Friday Flyer: Italian Term Premia and Bank Share Prices: the effect of QE

After the UK referendum and the US presidential election result, there were significant movements in asset prices. Notably in the UK, the exchange rate fell by some 15% and, surprisingly in the immediate aftermath, term premia also fell by some 20Bp. But following the recent Italian referendum result and the announcement of the resignation of the Italian Prime Minister on December 4, although Italian term premia have been volatile, there has been little overall change in premia. For example, the two day change in term premia from 5 to 7 December was around 2Bp. I suggest that one reason for the relative stability is the ECB's QE programme which is providing support for bond prices with respect to changes in risk.

 

 

Post Date
09 December, 2016
Reading Time
4 min read

After the UK referendum and the US presidential election result, there were significant movements in asset prices. Notably in the UK, the exchange rate fell by some 15% and, surprisingly in the immediate aftermath, term premia also fell by some 20Bp. But following the recent Italian referendum result and the announcement of the resignation of the Italian Prime Minister on December 4, although Italian term premia have been volatile, there has been little overall change in premia. For example, the two day change in term premia from 5 to 7 December was around 2Bp. I suggest that one reason for the relative stability is the ECB’s QE programme which is providing support for bond prices with respect to changes in risk.

At the Institute we are able to decompose bond yields into expected interest rates, which are risk-neutral, and a term that reflects risk.[1] It is admittedly a lumpy term as it conflates liquidity, credit and term premia into one expression. Naturally we are looking at ways to decompose risk further. One way we proceed is to look at the determinants of the term premia. For Italy we can see from Figure 1 that from 2010-2014 the Italian bank share index and the estimated term premium were negatively correlated. Without making a case for causality, the Figure suggests that when the term premia were high Italian bank share prices were low and vice versa. Why might that be?

  

Well Italian bonds are claims on future Italian tax payer revenue and increased term premia indicate that the uncertainty over that future income stream is such that investors require an extra return to hold the claim. Bank share prices are essentially the discounted price of expected future profits but analogously in the case of the same profit stream but in the presence of more perceived risk, the price will tend to fall, implying that an investor will pay less for a risky profit stream than a less risky profit stream even if the cash return is the same. We can therefore expect increases in risk to lead to higher term premia and lower equity prices.

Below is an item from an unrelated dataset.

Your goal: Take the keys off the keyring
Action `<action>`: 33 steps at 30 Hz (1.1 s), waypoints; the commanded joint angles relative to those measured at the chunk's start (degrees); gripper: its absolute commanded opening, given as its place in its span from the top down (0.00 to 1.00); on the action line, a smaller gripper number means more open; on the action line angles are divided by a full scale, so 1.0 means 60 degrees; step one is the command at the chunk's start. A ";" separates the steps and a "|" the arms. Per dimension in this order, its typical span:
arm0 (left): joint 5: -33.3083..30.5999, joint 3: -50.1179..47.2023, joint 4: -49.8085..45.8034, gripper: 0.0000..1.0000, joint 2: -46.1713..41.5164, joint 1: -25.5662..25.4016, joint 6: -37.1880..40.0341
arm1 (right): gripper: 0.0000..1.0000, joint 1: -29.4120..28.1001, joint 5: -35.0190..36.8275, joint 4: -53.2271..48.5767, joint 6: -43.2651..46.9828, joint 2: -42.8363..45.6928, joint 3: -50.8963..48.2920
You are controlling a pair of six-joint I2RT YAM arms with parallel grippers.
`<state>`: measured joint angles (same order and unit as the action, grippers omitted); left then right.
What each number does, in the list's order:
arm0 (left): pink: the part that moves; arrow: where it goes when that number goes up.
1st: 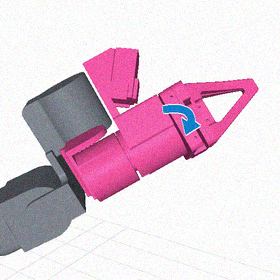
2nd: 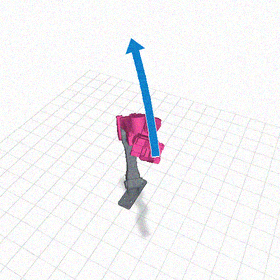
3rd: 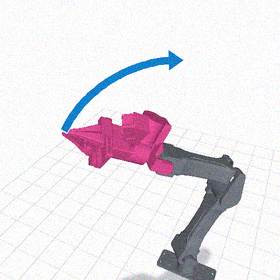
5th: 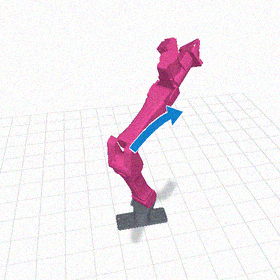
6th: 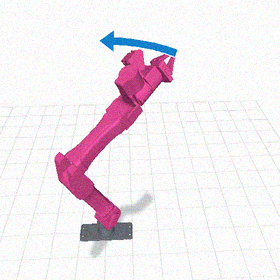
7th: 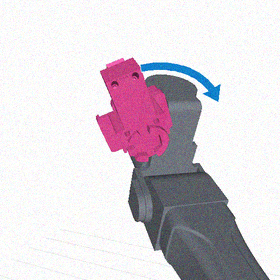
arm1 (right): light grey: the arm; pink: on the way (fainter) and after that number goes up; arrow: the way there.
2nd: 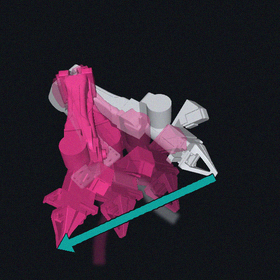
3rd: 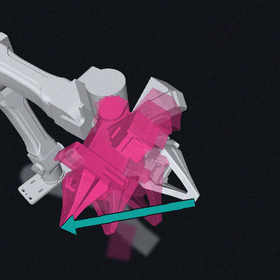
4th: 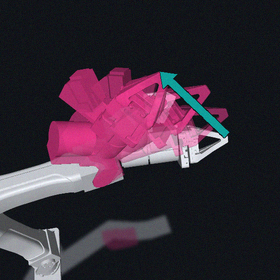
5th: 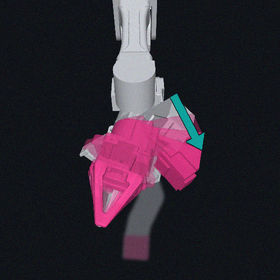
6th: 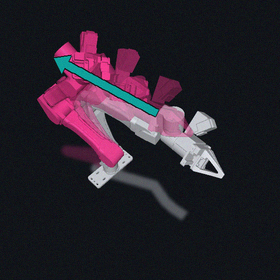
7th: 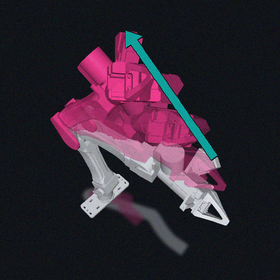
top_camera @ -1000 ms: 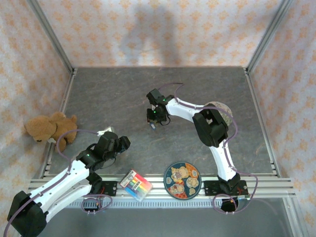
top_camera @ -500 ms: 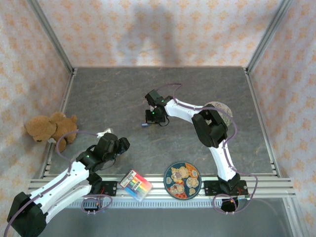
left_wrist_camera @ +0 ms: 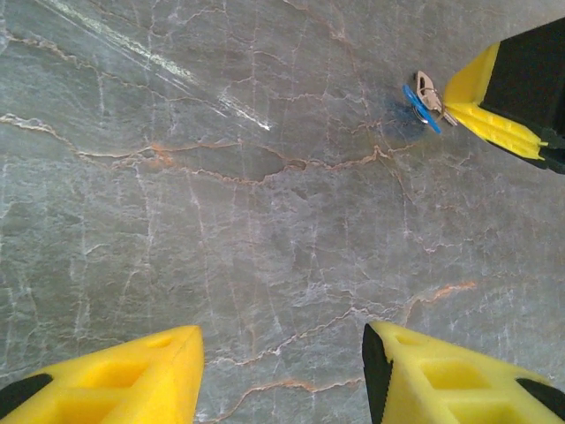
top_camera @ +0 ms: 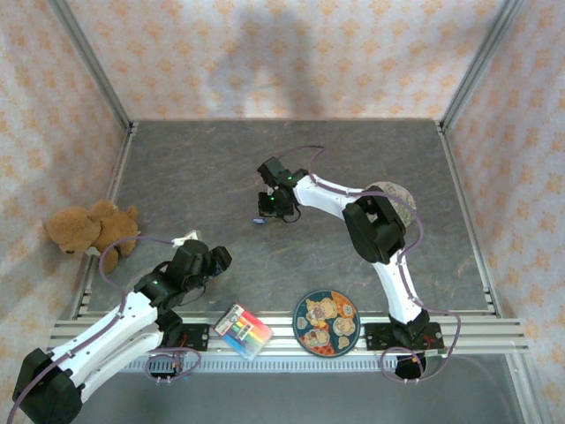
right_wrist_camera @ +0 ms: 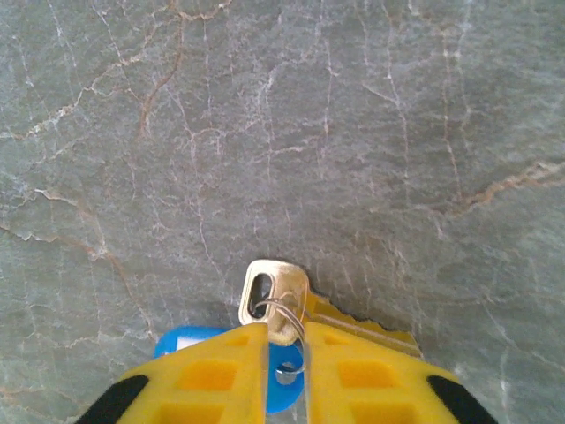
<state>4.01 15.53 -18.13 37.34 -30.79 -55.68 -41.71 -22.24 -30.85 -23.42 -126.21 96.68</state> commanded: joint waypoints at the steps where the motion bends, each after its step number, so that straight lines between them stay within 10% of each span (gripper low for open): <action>1: -0.0317 -0.0083 -0.0293 0.48 -0.0158 -0.0084 -0.0139 | 0.77 -0.0049 0.0341 -0.0200 -0.0091 -0.0175 0.0278; 33: -0.0317 0.0092 -0.0533 0.48 -0.0530 -0.0084 0.0072 | 0.98 -0.0178 0.0746 -0.0663 -0.0033 0.0330 0.0492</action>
<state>3.79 14.83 -19.22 35.20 -30.79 -55.64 -42.35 -20.80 -31.64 -24.18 -127.24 98.37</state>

But in the case of many banks there is also a direct link. This is because banks themselves hold government bonds on their balance sheets. Italian banks hold some 22% of outstanding Italian debt and some 24% is also held by other financial institutions. This means that a perceived increase in the risk of Italian government debt directly affects the sustainability of the Italian financial sector. Furthermore if, in the event of a sustained question mark on sustainability, the financial sector were to need to recapitalisation from the state and the state’s fiscal position was thought of as risky or unsustainable itself, the recapitalisation may not be possible from claims on future Italian tax payers alone. So in effect the Siamese twins of the state and banking sector face joint peril.

And yet since 2015 when the ECB started its programme of QE the link between bank share prices and term premia seems to have broken down. In so far, see Figure 2, as when we look at changes in share prices they are no longer reflected in term premia changes. The most recent example being the aftermath of last week’s referendum result. We will do some more work to see if other factors or measures of bank risk may still stand, as we ought not to believe a simple scatter is anything more than a start of our investigations. But one compelling idea is that the ECB buying bonds under its QE programme has limited the sensitivity of premia to economic news. That is good in the sense that it is cheaper to issue debt than it might otherwise be but perhaps not so good in the sense that there is less incentive to correct underlying structural problems because the central bank is distorting market signals. That said central bank actions always distort market signals when they have traction on financial prices but the idea is to smooth the adjustment from one equilibrium to the other and if the other equilibrium involves a more stable financial sector it may be very hard to tell yet whether that adjustment has been achieved.

 

 


[1]Chadha, J. S., S. P. Lloyd, and J. Meaning (2017), Euro Area Sovereign Bond Premia: Common Risk and Safety, NIESR Discussion Paper, forthcoming.